Lo que está en juego el próximo seis (6) de octubre no es solo la elección de los candidatos que competirán en los distintos niveles en las elecciones venideras en el año 2020. Es mucho más que eso: se trata, en gran medida, de qué tipo de liderazgo podría asumir las riendas del Gobierno en menos de un año. Se trata de decidir sobre dos visiones sobre el quehacer político: una, que cree en el uso indiscriminado de la fuerza estatal para fines inconfesables; que desprecia los valores democráticos que como sociedad hemos alcanzado; que desdeña de la institucionalidad y el Estado de Derecho. Una visión que no conoce de límites y que cree que el ejercicio de la política pende únicamente del dinero y de las arbitrariedades de un poder desarraigado del sentir social.
La otra visión, en cambio, se defiende a través de sus propios hechos. En sus manos las libertades no sufrieron el acoso y el cerco al que hoy son sometidas. Y fue esa la visión que consolidó —por un buen tiempo— esos mismos valores que en la actualidad resisten heroicamente los embates de un liderazgo inconsciente —el enquistado en el poder— de su responsabilidad frente a la historia. Porque en su concepción del poder —de esa otra visión que encarna el presidente Leonel Fernández— la salvaguarda de esos valores no estuvo nunca en entredicho; porque el poder no es un instrumento de avasallamiento para que falsas mayorías impongan autoritariamente su visión. La política no puede reducirse a eso. Y el poder mucho menos. Ya decía Macaulay que “la prueba suprema de virtud consiste en poseer un poder ilimitado sin abusar de él.” Y así lo concibe él.

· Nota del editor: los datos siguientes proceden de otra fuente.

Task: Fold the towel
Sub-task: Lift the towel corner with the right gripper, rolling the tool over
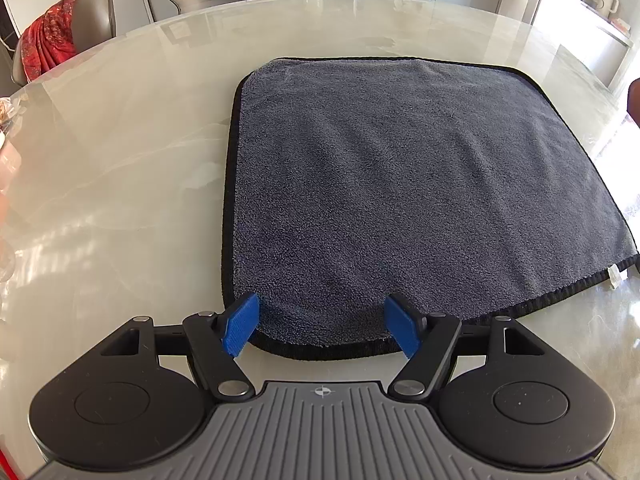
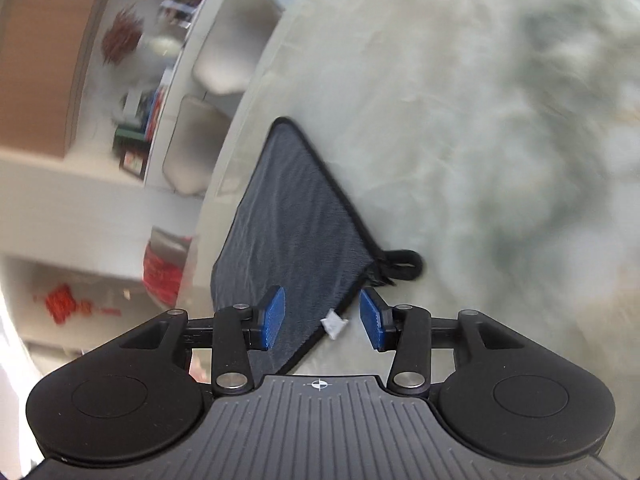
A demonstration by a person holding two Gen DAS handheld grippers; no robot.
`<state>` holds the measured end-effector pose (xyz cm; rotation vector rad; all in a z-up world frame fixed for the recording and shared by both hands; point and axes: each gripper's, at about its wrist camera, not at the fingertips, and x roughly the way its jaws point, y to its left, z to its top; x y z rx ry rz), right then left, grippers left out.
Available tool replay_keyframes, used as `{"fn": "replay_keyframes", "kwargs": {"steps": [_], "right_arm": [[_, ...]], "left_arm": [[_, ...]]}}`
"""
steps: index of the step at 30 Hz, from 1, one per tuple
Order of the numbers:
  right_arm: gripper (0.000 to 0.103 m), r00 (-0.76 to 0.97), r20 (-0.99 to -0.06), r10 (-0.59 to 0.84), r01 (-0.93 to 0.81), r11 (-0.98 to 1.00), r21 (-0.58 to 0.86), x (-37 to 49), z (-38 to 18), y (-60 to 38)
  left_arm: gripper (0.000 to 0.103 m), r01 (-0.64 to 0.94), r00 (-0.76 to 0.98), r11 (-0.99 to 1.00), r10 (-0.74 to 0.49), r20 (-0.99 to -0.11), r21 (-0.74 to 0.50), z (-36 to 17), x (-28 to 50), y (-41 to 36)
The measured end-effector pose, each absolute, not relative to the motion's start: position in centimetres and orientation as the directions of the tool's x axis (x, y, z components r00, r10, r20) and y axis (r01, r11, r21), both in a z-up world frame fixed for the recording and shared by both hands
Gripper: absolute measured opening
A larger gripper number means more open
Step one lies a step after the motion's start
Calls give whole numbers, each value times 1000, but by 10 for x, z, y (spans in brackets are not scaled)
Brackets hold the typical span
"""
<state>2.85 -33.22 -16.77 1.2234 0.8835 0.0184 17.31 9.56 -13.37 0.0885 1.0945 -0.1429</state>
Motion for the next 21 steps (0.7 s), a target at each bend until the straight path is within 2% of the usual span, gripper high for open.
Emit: {"fn": "replay_keyframes", "kwargs": {"steps": [9, 15, 21], "right_arm": [[43, 713, -554, 430, 492, 256, 832, 26, -203, -344], [45, 717, -518, 466, 473, 221, 853, 47, -208, -335], [46, 738, -511, 441, 441, 258, 860, 72, -204, -323]], "left_arm": [[74, 159, 450, 987, -70, -890, 3, -134, 174, 95], [74, 156, 450, 988, -66, -890, 5, -133, 173, 95], [75, 157, 450, 988, -67, -891, 5, -134, 174, 95]]}}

Quienes piensan que “el poder no puede ser desafiado” no comprenden el contexto institucional en el que nos encontramos. No entienden que hoy día el significado de la democracia va más allá de la celebración de elecciones cada cuatro años. Que la democracia se nutre del pluralismo ideológico, del respeto de los derechos fundamentales de las personas, del libre y buen funcionamiento de las instituciones. En fin, la democracia no se trata ya de los formalismos propios de las contiendas electorales. Y esto, aunque parezca imposible de creer, está en juego el próximo domingo. Porque los desbordamientos de un poder que se cree absoluto empiezan ya a convertirse en parte de la cotidianidad de una sociedad que se reputa dormida, pero que habrá de despertar el próximo domingo; y lo hará con la suficiente determinación como para desterrar, de una vez por todas, los despropósitos de una pavorosa concepción del poder enraizada en una buena parte del Estado.
Esa concepción del poder, esa visión del quehacer político que no repara en las formas; que presagia la continuidad de lo mismo mediante la imposición de un candidato que difícilmente se deshaga del calificativo de marioneta (a pesar de un desdichado eslogan que apela a la sangre); de un candidato que no alcanza a comprender las características de un Estado que cada día se torna más complejo y, peor aún, que no conoce de los desafíos que en el orden internacional se avistan; esa concepción del poder y de la política, reitero, debe encontrar una respuesta contundente de la sociedad dominicana. Una respuesta decidida por parte de aquellos sectores sociales que, aunque no formen parte de los partidos políticos, albergan la esperanza de que esa visión desaparezca; de que la libertad de expresión sea una realidad; de que la intolerancia estatal sea proscrita; de que la función pública no sea puesta al servicio del poder de turno para fines desviados (con el firme deseo de que quienes sirvan a la Administración pública tengan los méritos necesarios para ello); de que la persecución penal no sea el instrumento de sectarismos febriles.
De ahí que no corresponda únicamente a los miembros del Partido de la Liberación Dominicana (PLD) tan emblemática tarea: también la sociedad en su conjunto —tratándose de primarias abiertas— tiene el deber ineludible de expresar su inconformidad con una Administración que literalmente se encuentra a la deriva del orden constitucional. Lo que está en juego es la perpetuación de ese estado de cosas. Piénselo.